14

Göklerin ve yerin ve oralardakilerin

mülkü Allah'ındır. Onların hepsinde dilediği gibi tasarruf eder.

O bağışlamayı

dilediğini bağışlar, -bu O'nun lütfundandır- azap etmeyi

dilediğine azap eder. Bu da O'nun adaletinin gereğidir. O'nun bağışlama ve azabının olup olmamasında kimsenin etkisi olmaz.

Bu ifade, onların Rasûlüllah'tan bağışlanmalarını istemelerinin faydasız olduğunu göstermektedir.

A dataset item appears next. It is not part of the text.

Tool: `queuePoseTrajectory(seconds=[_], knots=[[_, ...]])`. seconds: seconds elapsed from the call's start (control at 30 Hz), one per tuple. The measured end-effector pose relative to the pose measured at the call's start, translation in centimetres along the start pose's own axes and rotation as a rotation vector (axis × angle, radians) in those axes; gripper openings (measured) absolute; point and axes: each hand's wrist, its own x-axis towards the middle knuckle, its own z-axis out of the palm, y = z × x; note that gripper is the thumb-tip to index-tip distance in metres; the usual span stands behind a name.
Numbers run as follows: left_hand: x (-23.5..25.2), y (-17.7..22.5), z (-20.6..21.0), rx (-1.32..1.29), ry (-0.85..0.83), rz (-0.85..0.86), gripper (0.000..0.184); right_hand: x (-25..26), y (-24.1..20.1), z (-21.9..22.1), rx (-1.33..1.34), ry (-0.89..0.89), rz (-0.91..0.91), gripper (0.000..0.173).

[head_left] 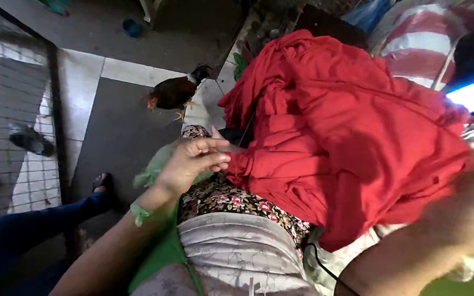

Allah çok bağışlayan, çok merhamet edendir. Ancak, hikmeti bağışlanmasını gerektirenlerden başkasını bağışlamaz. Onlar da kendisine ve

Rasûlüne inananlardır. Kâfirlerin bağışlanmalarını ise, asla dilemez. Bu âyet, Ahzâb sûresi'ndeki şu âyetin benzeridir: ”Çünkü Allah, sadâkat gösterenleri sadakadan sebebiyle mükâfatlandıracak, münafıklara -dilerse- azap edecek yahut da tevbelerinin kabul edecektir. Şüphesiz Allah, çok bağışlayan, çok esirgeyendir." (Ahzâb: 24) Yani tevbe etmezlerse ve Allah azap etmeyi dilerse, münafıklara azap edecektir. Çünkü şirk asla bağışlanmaz. Ama tevbe ederlerse Allah tevbelerini kabul eder. Zira Allah kabul ederse, bir tek tevbe ile tüm ömrün günahlarını bağışlar. Onlardan her birine karşılık bir sevap ve hasene verir. Ebû Hureyre (radıyallahü anh) şöyle demiştir: ”Şüphesiz Allahü teâlâ  mü'min kulunun tevbesine, binitini kaybedip sonra bulan kimsenin ve susuz kimsenin suya kavuşmasından daha çok sevinir. Bir kimse Allah'a nasûh tevbesiyle tevbe ederse, Allah onun yazıcı meleklerine ve yeryüzünde yaşadığı yere hatalarını ve günahlarını unutturur."